▶ _Work required_: Each line of the data should be transcribed exactly as given.

▶ _Input data_:
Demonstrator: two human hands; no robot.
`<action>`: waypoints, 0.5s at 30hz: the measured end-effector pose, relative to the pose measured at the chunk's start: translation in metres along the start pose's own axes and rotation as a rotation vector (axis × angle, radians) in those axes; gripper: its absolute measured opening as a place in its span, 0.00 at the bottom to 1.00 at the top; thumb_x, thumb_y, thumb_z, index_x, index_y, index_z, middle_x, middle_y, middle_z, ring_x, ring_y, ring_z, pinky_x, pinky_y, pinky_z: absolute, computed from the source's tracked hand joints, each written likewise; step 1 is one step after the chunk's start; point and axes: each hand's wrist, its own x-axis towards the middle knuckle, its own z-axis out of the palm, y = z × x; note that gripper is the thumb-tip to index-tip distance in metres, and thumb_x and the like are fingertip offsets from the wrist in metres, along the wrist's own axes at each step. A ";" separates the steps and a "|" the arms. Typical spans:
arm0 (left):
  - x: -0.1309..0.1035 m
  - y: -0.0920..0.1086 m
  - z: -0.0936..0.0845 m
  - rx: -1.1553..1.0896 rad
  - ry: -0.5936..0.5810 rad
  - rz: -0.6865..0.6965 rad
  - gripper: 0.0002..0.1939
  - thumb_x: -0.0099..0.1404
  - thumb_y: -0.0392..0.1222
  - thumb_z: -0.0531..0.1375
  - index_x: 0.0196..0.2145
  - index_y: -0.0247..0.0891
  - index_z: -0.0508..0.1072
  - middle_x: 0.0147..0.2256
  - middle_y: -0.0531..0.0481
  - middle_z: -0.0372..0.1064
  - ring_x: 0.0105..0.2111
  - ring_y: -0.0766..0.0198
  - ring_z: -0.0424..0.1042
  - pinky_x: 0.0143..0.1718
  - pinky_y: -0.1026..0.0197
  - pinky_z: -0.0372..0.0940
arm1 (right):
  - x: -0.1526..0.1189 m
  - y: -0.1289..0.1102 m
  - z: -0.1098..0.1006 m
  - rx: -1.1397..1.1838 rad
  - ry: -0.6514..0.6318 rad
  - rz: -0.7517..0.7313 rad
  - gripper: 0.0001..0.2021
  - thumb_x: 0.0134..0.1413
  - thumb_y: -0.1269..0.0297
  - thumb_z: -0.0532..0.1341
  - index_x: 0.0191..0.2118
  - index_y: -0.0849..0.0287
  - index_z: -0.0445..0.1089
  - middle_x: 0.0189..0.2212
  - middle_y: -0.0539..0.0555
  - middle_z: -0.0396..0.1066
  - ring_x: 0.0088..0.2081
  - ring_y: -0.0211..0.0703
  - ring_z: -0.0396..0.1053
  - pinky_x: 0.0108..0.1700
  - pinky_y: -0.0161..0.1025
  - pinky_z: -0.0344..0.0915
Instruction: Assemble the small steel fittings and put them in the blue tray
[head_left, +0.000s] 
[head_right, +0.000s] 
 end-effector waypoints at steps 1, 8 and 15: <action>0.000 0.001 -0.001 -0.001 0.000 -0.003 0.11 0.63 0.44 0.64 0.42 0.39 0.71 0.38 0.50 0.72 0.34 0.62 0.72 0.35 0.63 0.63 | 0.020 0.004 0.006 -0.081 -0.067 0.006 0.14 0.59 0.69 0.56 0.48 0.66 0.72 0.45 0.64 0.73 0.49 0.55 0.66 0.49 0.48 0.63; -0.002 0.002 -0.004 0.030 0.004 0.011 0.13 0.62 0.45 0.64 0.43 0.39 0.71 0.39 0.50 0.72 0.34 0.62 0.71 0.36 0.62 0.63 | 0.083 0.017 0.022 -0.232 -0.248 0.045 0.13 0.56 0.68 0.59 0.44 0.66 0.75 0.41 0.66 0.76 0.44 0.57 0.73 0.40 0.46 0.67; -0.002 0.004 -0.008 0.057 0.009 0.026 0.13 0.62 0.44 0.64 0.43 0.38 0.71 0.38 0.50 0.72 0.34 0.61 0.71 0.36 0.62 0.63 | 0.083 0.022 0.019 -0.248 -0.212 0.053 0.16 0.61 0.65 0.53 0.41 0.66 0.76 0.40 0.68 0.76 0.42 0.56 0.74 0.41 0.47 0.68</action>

▶ _Exercise solution_:
Demonstrator: two human hands; no robot.
`<action>`: waypoints, 0.5s at 30hz: the measured end-effector pose, relative to the pose measured at the chunk's start: translation in metres along the start pose's own axes and rotation as a rotation vector (axis × angle, radians) in those axes; gripper: its absolute measured opening as a place in its span, 0.00 at the bottom to 1.00 at the top; thumb_x, thumb_y, thumb_z, index_x, index_y, index_z, middle_x, middle_y, middle_z, ring_x, ring_y, ring_z, pinky_x, pinky_y, pinky_z: absolute, computed from the source's tracked hand joints, each written likewise; step 1 is one step after the chunk's start; point and axes: each hand's wrist, its own x-axis towards the middle knuckle, its own z-axis out of the palm, y = z × x; note that gripper is the thumb-tip to index-tip distance in metres, and thumb_x and the like are fingertip offsets from the wrist in metres, along the wrist's own axes at each step. A ";" separates the steps and a "|" the arms. Typical spans:
arm0 (left):
  - x: -0.1309..0.1035 m
  - y: -0.0920..0.1086 m
  - z: -0.0936..0.0845 m
  - rx: -1.1553..1.0896 rad
  - ry: -0.5936..0.5810 rad
  - rz: -0.6865..0.6965 rad
  - gripper: 0.0002..0.1939
  - thumb_x: -0.0099..0.1404
  - thumb_y: -0.0392..0.1222
  - thumb_z: -0.0531..0.1375
  - index_x: 0.0196..0.2145
  - index_y: -0.0247..0.0891
  - index_z: -0.0508..0.1072
  - middle_x: 0.0147..0.2256
  - middle_y: -0.0531..0.0481
  - middle_z: -0.0372..0.1064
  - ring_x: 0.0105..0.2111
  - ring_y: -0.0766..0.0198
  - ring_z: -0.0424..0.1042
  - pinky_x: 0.0143..0.1718
  - pinky_y: -0.1026..0.0197
  - pinky_z: -0.0372..0.0940
arm1 (right):
  - x: -0.1526..0.1189 m
  - y: -0.1289..0.1102 m
  - z: -0.1098..0.1006 m
  - rx: -1.1397..1.1838 rad
  - ry: -0.6514..0.6318 rad
  - rz: -0.7517..0.7313 rad
  - gripper: 0.0001..0.2021
  - thumb_x: 0.0134..0.1413
  - thumb_y: -0.1269..0.0297
  - thumb_z: -0.0532..0.1341
  - index_x: 0.0191..0.2118
  - index_y: -0.0849..0.0287
  - index_z: -0.0445..0.1089
  - middle_x: 0.0189..0.2212
  - middle_y: -0.0539..0.0555
  - middle_z: -0.0396..0.1066
  - ring_x: 0.0088..0.2081
  - ring_y: -0.0211..0.0703
  - ring_z: -0.0396..0.1053
  - pinky_x: 0.0108..0.1700
  - pinky_y: -0.0161..0.1025
  - pinky_z: -0.0344..0.0915
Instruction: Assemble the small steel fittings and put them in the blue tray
[head_left, +0.000s] 
[head_right, +0.000s] 
 end-effector waypoints at steps 1, 8 and 15: <action>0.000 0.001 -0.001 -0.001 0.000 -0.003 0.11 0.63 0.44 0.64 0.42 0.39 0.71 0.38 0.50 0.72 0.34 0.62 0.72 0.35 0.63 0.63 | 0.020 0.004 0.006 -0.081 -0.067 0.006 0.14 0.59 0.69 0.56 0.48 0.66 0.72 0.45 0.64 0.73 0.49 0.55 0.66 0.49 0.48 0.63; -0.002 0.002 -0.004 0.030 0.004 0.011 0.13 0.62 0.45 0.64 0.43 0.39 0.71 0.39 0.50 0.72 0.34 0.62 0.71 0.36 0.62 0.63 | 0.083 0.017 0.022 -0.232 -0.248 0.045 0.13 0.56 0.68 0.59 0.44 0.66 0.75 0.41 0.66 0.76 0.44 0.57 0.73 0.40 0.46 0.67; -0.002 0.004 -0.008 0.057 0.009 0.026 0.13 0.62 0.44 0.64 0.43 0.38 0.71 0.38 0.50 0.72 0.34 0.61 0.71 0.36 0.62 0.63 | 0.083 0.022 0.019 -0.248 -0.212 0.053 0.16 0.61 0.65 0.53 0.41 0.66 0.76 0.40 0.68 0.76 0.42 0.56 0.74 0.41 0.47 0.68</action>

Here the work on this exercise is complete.